I need every line of the material below that includes the string "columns".

▶ **Data**:
***

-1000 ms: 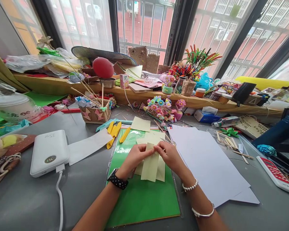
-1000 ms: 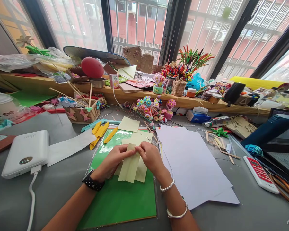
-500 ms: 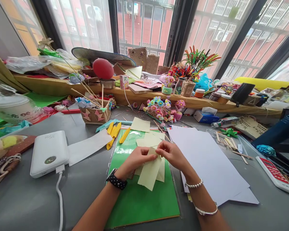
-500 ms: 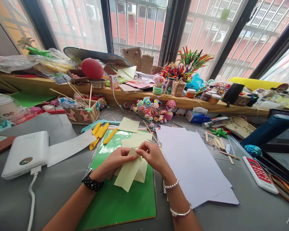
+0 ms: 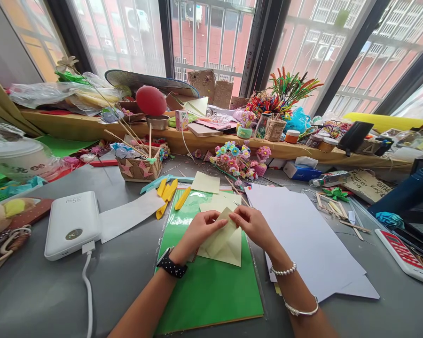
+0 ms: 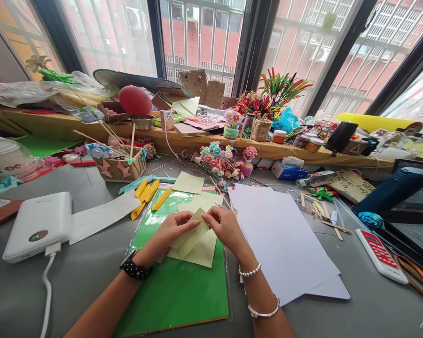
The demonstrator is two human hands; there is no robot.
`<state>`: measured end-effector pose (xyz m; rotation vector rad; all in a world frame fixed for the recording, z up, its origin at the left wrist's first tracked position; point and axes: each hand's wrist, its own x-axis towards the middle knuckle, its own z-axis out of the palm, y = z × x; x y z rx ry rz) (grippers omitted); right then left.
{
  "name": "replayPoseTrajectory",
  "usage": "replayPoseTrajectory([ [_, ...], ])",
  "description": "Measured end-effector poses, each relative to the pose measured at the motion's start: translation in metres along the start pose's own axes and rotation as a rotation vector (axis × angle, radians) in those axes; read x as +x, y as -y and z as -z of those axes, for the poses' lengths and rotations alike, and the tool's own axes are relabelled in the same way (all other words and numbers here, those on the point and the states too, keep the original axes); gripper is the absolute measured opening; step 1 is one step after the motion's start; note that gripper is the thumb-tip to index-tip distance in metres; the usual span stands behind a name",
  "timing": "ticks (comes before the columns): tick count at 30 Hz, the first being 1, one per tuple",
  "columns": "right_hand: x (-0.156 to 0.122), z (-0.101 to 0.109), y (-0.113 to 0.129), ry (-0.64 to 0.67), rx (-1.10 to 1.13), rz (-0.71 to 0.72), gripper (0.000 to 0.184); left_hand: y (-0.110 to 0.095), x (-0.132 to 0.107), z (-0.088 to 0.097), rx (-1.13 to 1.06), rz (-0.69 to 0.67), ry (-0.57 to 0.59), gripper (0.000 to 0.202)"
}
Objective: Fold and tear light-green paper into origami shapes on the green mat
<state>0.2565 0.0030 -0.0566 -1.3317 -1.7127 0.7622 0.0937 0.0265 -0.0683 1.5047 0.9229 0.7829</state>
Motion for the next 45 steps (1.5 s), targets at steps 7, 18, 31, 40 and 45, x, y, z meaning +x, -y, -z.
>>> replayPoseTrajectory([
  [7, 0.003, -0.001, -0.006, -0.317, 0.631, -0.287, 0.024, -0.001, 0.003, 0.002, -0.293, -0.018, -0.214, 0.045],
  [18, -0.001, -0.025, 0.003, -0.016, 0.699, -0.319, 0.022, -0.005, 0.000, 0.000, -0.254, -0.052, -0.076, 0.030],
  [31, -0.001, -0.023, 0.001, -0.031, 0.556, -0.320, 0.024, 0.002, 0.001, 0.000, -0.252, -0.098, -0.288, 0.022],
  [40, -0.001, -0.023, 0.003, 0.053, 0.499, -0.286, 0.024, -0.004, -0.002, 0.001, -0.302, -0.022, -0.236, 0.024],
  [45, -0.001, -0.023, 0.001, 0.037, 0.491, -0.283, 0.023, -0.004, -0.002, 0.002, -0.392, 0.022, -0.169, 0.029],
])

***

▶ **Your solution**:
  "timing": "ticks (comes before the columns): tick count at 30 Hz, the first being 1, one per tuple",
  "columns": "right_hand: x (-0.156 to 0.122), z (-0.101 to 0.109), y (-0.113 to 0.129), ry (-0.64 to 0.67), rx (-1.10 to 1.13), rz (-0.71 to 0.72), gripper (0.000 to 0.184); left_hand: y (-0.110 to 0.095), x (-0.132 to 0.107), z (-0.088 to 0.097), rx (-1.13 to 1.06), rz (-0.69 to 0.67), ry (-0.57 to 0.59), gripper (0.000 to 0.202)"

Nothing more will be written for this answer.